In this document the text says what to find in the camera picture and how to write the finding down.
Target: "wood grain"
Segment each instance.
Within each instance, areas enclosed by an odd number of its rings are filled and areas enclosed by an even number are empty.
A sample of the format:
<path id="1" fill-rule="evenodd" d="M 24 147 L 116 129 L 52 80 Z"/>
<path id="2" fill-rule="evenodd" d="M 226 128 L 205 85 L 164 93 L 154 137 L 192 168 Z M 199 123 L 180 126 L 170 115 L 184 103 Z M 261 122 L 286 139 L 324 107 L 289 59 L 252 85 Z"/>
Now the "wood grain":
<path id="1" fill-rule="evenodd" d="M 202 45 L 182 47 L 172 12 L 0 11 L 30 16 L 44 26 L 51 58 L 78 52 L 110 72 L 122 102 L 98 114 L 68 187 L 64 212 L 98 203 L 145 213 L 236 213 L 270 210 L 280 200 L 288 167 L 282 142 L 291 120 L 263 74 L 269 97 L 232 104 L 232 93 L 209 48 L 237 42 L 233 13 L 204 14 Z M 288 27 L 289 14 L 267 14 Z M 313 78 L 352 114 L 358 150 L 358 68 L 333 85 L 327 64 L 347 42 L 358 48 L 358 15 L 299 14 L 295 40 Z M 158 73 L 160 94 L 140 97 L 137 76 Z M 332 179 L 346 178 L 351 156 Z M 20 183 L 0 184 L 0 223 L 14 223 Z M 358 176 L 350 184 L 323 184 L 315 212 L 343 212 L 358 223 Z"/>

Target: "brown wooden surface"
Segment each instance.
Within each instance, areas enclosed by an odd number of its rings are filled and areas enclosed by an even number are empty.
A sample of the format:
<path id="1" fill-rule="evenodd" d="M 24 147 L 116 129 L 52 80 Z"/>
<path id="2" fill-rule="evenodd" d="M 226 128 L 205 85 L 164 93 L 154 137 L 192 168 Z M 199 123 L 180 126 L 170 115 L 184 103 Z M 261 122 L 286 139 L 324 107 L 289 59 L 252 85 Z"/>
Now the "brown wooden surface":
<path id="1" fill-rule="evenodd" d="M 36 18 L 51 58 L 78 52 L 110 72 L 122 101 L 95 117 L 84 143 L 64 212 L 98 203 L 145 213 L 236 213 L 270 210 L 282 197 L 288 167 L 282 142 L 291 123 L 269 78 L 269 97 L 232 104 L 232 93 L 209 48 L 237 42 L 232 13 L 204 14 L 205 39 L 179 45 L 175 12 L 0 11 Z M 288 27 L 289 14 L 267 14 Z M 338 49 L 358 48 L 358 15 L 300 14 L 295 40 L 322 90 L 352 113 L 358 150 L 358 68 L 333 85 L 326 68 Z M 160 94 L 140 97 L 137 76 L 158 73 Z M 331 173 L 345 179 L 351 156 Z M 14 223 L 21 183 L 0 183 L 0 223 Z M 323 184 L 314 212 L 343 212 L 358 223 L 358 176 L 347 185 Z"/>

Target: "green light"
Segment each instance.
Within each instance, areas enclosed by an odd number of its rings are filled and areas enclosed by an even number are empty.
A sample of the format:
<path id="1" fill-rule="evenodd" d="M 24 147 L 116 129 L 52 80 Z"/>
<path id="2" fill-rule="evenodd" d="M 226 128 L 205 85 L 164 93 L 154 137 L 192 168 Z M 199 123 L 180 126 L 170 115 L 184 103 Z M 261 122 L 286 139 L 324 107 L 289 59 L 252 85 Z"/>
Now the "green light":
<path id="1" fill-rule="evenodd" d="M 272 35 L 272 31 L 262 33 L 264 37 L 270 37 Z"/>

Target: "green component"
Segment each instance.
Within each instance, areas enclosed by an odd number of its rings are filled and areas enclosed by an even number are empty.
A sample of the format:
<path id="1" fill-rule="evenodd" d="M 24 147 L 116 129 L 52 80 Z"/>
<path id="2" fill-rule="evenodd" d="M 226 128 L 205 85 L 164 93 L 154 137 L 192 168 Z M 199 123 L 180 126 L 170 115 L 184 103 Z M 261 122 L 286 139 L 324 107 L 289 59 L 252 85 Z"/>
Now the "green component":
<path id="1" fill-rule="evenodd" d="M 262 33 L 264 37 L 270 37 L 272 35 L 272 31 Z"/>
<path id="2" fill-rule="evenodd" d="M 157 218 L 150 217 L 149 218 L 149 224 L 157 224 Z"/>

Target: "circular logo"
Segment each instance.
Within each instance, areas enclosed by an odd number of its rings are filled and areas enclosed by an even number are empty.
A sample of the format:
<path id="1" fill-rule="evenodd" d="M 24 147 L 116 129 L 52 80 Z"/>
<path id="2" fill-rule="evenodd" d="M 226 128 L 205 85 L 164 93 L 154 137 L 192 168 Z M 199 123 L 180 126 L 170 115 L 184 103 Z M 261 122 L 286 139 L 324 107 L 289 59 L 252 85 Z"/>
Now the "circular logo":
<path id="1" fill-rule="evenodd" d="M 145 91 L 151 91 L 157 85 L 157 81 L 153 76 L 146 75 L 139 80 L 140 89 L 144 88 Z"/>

####################

**TASK**
Copy all lines from the entries that contain the word "Target".

**EXPECTED ANSWER**
Target: "wood grain"
Target: "brown wooden surface"
Target: "green light"
Target: "green component"
Target: "circular logo"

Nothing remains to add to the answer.